Em pacientes com doença renal crônica não diálise (CKD), entretanto, o cFGF23 caiu significativamente 3 semanas após a injeção de FCM sem alterações em 1,25(OH)D3. Assim, parece que a presença ou ausência de CKD poderia resultar em diferenças interindividuais. Um estudo comparando a ocorrência de hipofosfatemia em mulheres com deficiência de ferro secundária a sangramento uterino pesado tratado com MFC intravenosa versus dextrano de ferro está em andamento e a MFC poderia ter uma maior eficácia no metabolismo do fosfato. Entretanto, a osteomalacia também tem sido descrita em pacientes tratados com óxido férrico sacarizado. Nenhum caso de osteomalácia foi identificado na literatura usando dextrano de ferro e Sanai et al. demonstraram em modelo animal que a reabsorção tubular de fósforo foi maior em pacientes tratados com dextrano de ferro do que naqueles tratados com óxido férrico sacarizado e em pacientes não tratados.
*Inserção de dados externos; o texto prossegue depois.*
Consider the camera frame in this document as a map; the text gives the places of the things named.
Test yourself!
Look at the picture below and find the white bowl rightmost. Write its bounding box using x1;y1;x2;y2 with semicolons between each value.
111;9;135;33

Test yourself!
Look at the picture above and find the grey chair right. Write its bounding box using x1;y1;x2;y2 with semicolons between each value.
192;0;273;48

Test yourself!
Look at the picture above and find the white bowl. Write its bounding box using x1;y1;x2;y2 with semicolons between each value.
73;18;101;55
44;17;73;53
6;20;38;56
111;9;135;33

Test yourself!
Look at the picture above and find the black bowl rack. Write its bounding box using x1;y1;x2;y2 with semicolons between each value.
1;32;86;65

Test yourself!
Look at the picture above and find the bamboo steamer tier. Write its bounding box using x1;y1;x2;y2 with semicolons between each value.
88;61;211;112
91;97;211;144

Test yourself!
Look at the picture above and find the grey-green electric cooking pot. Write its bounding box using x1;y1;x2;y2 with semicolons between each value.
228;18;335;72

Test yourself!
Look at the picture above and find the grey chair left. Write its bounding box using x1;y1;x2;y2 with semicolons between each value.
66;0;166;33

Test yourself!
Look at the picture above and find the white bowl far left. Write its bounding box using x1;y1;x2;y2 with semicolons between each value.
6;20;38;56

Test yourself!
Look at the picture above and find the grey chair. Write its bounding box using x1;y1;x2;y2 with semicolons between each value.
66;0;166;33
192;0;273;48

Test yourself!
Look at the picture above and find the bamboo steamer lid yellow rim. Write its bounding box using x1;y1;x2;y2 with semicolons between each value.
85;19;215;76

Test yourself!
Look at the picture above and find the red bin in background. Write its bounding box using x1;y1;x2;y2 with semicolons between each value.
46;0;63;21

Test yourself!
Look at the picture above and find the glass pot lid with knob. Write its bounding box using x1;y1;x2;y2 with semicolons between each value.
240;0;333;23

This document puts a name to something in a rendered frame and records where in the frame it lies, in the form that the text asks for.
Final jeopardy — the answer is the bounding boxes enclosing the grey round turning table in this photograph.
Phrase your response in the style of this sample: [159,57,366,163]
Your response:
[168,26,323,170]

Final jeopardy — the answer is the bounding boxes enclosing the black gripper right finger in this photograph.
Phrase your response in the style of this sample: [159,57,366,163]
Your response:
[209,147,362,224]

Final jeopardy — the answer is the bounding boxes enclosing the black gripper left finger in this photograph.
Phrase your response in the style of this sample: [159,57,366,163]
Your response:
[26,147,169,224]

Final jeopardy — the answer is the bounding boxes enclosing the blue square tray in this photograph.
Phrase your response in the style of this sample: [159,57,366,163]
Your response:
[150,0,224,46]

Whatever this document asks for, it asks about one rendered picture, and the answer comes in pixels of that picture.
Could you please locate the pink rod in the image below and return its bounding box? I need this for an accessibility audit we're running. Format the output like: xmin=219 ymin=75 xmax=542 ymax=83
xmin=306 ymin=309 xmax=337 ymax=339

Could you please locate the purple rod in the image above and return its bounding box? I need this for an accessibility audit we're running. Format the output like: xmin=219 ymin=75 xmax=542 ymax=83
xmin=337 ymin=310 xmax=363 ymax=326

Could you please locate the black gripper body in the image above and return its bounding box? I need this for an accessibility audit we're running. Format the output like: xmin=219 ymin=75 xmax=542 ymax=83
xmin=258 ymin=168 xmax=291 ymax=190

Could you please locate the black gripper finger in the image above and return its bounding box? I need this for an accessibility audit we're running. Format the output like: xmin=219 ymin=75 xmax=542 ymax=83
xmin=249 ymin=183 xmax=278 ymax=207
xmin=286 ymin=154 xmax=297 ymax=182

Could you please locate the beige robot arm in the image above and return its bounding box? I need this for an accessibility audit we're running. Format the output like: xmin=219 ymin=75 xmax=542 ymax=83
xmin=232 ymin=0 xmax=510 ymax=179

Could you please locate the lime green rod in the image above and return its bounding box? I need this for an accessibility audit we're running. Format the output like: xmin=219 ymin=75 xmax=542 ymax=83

Em conclusão, relatamos o caso de uma mulher com diabetes fosfato reversível e hipofosfatemia profunda após a administração de MFC. O monitoramento a longo prazo do nível de fosfato é obrigatório durante o tratamento com FCM e os médicos devem estar cientes deste potencial efeito colateral. Nós revisamos retrospectivamente todas as injeções de MFC administradas em nossos hospitais durante 3 anos. Dentre os 50 pacientes que receberam MFC, três desenvolveram hipofosfatemia profunda após a injeção (<1 mg/dL). Deve-se notar que o nível de fosfato havia sido medido apenas em 50% dos pacientes após a injeção. Pode-se assumir que o FGF23 desempenha um papel e que a anemia férrica, que aumenta o nível de FGF23, pode ser outra explicação para este efeito colateral potencialmente letal. Mais estudos são necessários para avaliar o impacto da injeção intravenosa de MFC em altas doses no metabolismo do fosfato e para equilibrar sua relação benefício/risco.
Conflito de interesses
Os autores declaram que não há conflito de interesses em relação à publicação deste trabalho.